Para muchas tradiciones espirituales la soberbia es el peor de los pecados, pero el lenguaje recoge el término como elogio, como cuando se dice “¡qué música soberbia!”.

En efecto, la calificación de un acto como soberbio u orgulloso puede ser sinónimo de óptimo o de bella factura. El diccionario asume esta acepción, cuando identifica la soberbia con algo “grandioso, magnífico”.

“Es una obra soberbia”, se dice de algo producido por la literatura o el trabajo intelectual. O el paisaje es “tan imponente como soberbio”.  O viajé en un “automóvil soberbio”.

Un acto soberbio puede estar caracterizado por una gran belleza. Y también es algo que posteriormente fue tomado en la filosofía para expresar la importancia de que los seres humanos adquieran respeto por ellos mismos.

En la filosofía objetivista de Ayn Rand, en particular, se identifica con la estima apropiada de sí mismo que proviene de la ambición moral de vivir en consecuencia plena con valores personales racionales.

Para Friedrich Nietzsche la soberbia es una virtud elevada, propia de hombres superiores, la cual conduce a una honestidad absoluta consigo mismo, valentía y superación constante.

Para este pensador la soberbia es la aceptación de las propias virtudes, las cuales puestas al servicio de la sociedad pueden ayudarla a elevarse. De esta manera el filósofo alemán se coloca en las antípodas de la valoración cristiana de la soberbia.

En efecto, para el cristianismo la soberbia (en latín, “superbia”) es considerado el original y más serio de los pecados capitales, y de hecho, es la principal fuente de la que derivan los otros.

Los males procedieron de ella, ya que quien pecó de soberbia fue Lucifer, el ángel rebelde, quien actuaba bajo las órdenes de Dios pero se rebeló sublevando el Cielo.

Por eso Santo Tomás de Aquino dice: “A la soberbia pertenece no querer someterse a ningún superior, máxime a Dios; y, consiguientemente, el que uno mismo se exalte, sin medida, sobre las propias facultades”.

La soberbia está en el origen de todos los males.

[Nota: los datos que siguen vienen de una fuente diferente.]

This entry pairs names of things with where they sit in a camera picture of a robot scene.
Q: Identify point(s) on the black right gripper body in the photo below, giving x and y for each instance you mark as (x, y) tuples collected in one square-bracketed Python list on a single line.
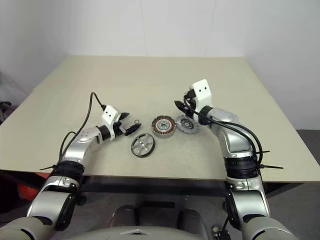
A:
[(192, 106)]

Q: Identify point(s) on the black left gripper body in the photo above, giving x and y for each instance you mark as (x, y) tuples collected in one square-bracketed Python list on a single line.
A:
[(120, 126)]

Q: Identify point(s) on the round grey housing lid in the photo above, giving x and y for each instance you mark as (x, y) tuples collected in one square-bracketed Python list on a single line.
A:
[(185, 127)]

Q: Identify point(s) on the black spoked rotor wheel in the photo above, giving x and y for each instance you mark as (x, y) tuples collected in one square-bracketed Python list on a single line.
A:
[(143, 145)]

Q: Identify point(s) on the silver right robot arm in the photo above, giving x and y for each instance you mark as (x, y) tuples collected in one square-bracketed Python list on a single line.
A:
[(236, 140)]

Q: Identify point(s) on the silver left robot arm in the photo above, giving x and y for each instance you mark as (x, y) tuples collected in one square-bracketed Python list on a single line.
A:
[(75, 150)]

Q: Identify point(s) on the round motor housing with windings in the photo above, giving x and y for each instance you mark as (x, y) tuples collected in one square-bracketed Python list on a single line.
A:
[(163, 126)]

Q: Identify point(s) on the dark rounded shape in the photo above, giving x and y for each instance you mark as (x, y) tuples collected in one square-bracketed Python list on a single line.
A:
[(123, 215)]

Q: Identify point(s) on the grey robot torso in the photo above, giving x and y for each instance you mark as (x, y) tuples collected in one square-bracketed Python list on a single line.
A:
[(100, 235)]

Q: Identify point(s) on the orange object under table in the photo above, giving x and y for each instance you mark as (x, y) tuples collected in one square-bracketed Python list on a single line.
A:
[(27, 192)]

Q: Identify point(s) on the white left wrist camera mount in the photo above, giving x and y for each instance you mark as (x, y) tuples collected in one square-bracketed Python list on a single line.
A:
[(110, 113)]

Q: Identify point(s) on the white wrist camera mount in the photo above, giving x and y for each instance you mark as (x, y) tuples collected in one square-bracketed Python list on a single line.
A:
[(202, 92), (110, 113)]

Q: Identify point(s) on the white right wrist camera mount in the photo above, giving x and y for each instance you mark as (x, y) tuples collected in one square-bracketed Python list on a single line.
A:
[(202, 92)]

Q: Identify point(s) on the black metal table frame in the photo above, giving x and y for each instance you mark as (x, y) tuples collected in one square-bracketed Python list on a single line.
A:
[(275, 187)]

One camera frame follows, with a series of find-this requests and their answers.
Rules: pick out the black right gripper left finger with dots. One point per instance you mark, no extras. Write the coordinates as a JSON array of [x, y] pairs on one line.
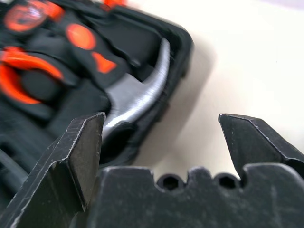
[[52, 180]]

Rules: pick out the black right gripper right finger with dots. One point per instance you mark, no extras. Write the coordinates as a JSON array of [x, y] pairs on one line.
[[256, 142]]

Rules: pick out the orange black tape measure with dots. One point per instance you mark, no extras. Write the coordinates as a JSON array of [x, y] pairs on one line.
[[26, 16]]

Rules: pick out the black plastic tool case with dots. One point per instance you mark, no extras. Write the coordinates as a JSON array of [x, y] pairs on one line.
[[175, 47]]

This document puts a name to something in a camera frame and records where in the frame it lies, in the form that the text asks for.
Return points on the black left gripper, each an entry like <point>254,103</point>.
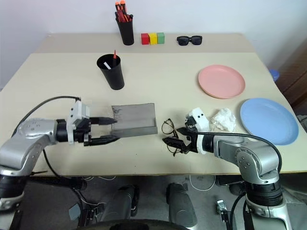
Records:
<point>82,129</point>

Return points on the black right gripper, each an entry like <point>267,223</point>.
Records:
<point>193,143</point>

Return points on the thin dark-framed eyeglasses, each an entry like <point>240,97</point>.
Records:
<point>166,130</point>

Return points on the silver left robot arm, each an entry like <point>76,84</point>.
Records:
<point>19,148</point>

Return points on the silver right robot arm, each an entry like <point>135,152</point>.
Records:
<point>247,158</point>

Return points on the grey open glasses case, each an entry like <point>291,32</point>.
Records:
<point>134,118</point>

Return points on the wide black plastic cup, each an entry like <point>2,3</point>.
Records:
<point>115,76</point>

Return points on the crumpled white tissue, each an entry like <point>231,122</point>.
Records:
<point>224,119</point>

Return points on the white marker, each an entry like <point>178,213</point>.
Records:
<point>107,65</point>

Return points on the dark rounded shape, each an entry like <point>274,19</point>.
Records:
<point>181,203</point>
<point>122,203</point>

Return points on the pink plate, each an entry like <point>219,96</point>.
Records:
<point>221,81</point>

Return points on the blue plate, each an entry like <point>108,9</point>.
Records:
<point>268,121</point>

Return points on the black sunglasses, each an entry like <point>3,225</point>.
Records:
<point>183,40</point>

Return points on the tall black pen holder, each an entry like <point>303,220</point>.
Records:
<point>127,33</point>

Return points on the red cube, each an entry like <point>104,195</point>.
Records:
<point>145,39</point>

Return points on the green cube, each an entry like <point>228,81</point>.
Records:
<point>161,38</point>

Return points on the yellow cube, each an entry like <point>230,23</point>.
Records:
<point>153,39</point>

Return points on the blue round container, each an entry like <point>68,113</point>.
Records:
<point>274,74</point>

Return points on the brown wooden cabinet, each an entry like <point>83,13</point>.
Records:
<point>295,76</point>

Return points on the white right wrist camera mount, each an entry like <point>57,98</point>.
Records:
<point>201,118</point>

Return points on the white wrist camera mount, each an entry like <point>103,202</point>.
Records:
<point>74,112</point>
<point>201,118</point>

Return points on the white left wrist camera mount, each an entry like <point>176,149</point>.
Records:
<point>74,112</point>

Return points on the small grey metal bracket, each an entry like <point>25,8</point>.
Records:
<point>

Eso dice San Agustín al calificarla como la “cabeza y fuente de todos los males, la ambición y apetito de perversa grandeza”.

Y contra los que creen que se está frente a una actitud noble, el santo contesta: “La soberbia no es grandeza sino hinchazón; y lo que está hinchado parece grande pero no está sano”.
El término adquiere connotaciones contradictorias, según el sistema de pensamiento que se adopte. La psicología tradicionalmente lo asocia a un rasgo de la personalidad típica de alguien narcisista, egocéntrico y orgulloso.

Estos rasgos megalómanos pueden llegar a ser muy molestos y dañinos para las personas que le rodean y pueden afectar el bienestar emocional de su círculo social.

Pero están los que ven en la soberbia un gesto de dignidad humana vinculado a la rebeldía frente al poder, frente al destino o el orden establecido. Y entonces aquí la “desobediencia” es vista como virtud más que como un pecado.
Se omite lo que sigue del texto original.